Abstract

Advances in semiconductor technologies have enabled the integration of multiple processor cores as well as varying sizes of L1 and L2 caches on a single chip. The ever growing complexity and diversity of the associated workloads impose a crucial challenge on the organization and management of the on-chip cache resources. As each core generates a varying amount of accesses to each cache line during execution, sharing a single L2 cache among all the cores can minimize off-chip misses. However, each access to a shared L2 cache imposes significant performance and power overhead, as the tags of all the blocks on a cache line need to be compared in parallel. To efficiently utilize cache resources while saving power, we present in this paper a fine-grained L2 cache management technique with minimum hardware overhead. Each core is allowed to set an ownership bit in an L2 cache block to directly signify the necessity of tag checking, thus reducing the latency and power consumption of each cache access. Joint block ownership approaches provide shareability, thus precluding costly data replication from which private L2 caches typically suffer.

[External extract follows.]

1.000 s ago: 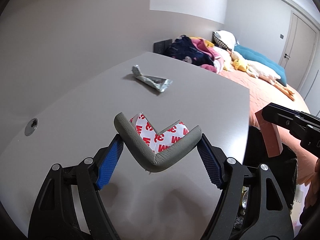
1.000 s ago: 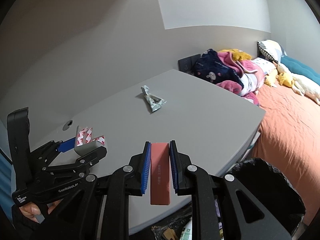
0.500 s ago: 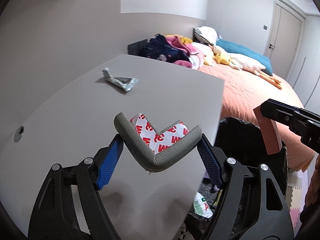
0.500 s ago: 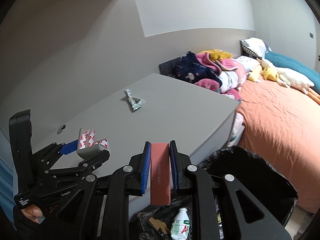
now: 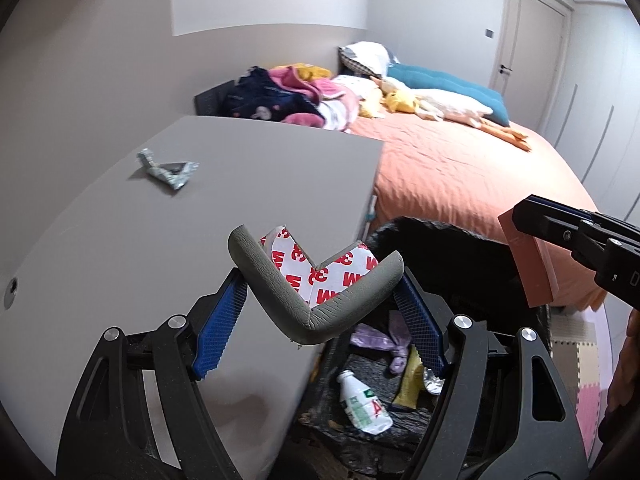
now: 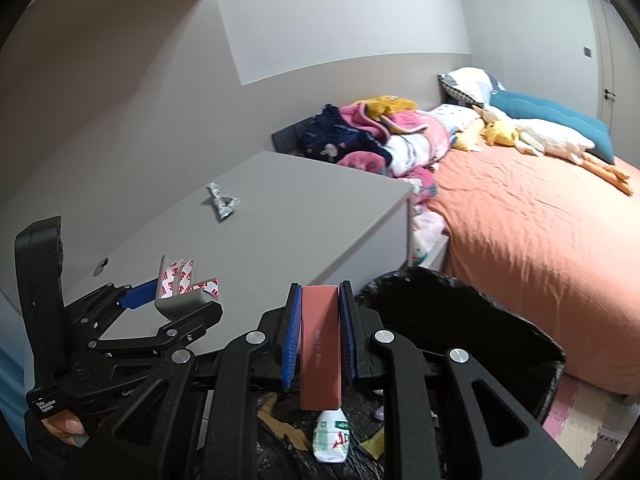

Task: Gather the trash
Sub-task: 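Carry the corner guard and pink eraser over the black bin, then open both tools to drop the corner guard and eraser into the bin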

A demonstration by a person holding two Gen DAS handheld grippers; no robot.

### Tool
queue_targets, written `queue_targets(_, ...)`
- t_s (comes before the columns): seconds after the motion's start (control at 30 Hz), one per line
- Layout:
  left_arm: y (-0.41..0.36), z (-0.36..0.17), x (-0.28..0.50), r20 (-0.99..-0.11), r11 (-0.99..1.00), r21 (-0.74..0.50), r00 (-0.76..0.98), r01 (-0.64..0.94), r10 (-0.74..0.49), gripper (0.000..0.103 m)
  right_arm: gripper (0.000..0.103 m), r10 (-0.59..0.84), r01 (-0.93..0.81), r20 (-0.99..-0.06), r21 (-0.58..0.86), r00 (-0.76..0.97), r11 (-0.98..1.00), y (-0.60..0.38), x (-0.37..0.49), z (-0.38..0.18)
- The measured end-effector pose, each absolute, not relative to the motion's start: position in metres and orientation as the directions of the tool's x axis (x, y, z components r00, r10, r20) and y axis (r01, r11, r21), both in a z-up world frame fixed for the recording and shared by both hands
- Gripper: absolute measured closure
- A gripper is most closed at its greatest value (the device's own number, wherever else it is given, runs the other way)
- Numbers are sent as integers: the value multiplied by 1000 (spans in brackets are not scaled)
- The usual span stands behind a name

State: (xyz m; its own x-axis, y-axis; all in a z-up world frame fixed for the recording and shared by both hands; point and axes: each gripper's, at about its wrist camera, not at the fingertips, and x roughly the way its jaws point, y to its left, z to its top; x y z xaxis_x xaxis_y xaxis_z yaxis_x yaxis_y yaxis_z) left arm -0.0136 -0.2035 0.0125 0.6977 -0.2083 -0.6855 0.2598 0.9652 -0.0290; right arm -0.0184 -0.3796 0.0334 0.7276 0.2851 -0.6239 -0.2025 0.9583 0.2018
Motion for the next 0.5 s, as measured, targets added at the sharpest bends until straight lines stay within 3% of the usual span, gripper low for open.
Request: queue_targets(0.5, -276, 1, -22, -707, 911, -15, 640, 413, -302, 29, 83, 192, -65, -636, 217, 747, 974, -445, -42, 22)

Meanwhile, through monitoring line-based access histories, a core that produces a large amount of misses is precluded from replacing blocks belonging to other cores, thus efficiently attaining fine-grained cache partitioning. Experimental results confirm that the proposed technique can effectively reduce the access latency and power consumption of traditional shared L2 caches, accompanied by additionally a slight reduction in the miss rate.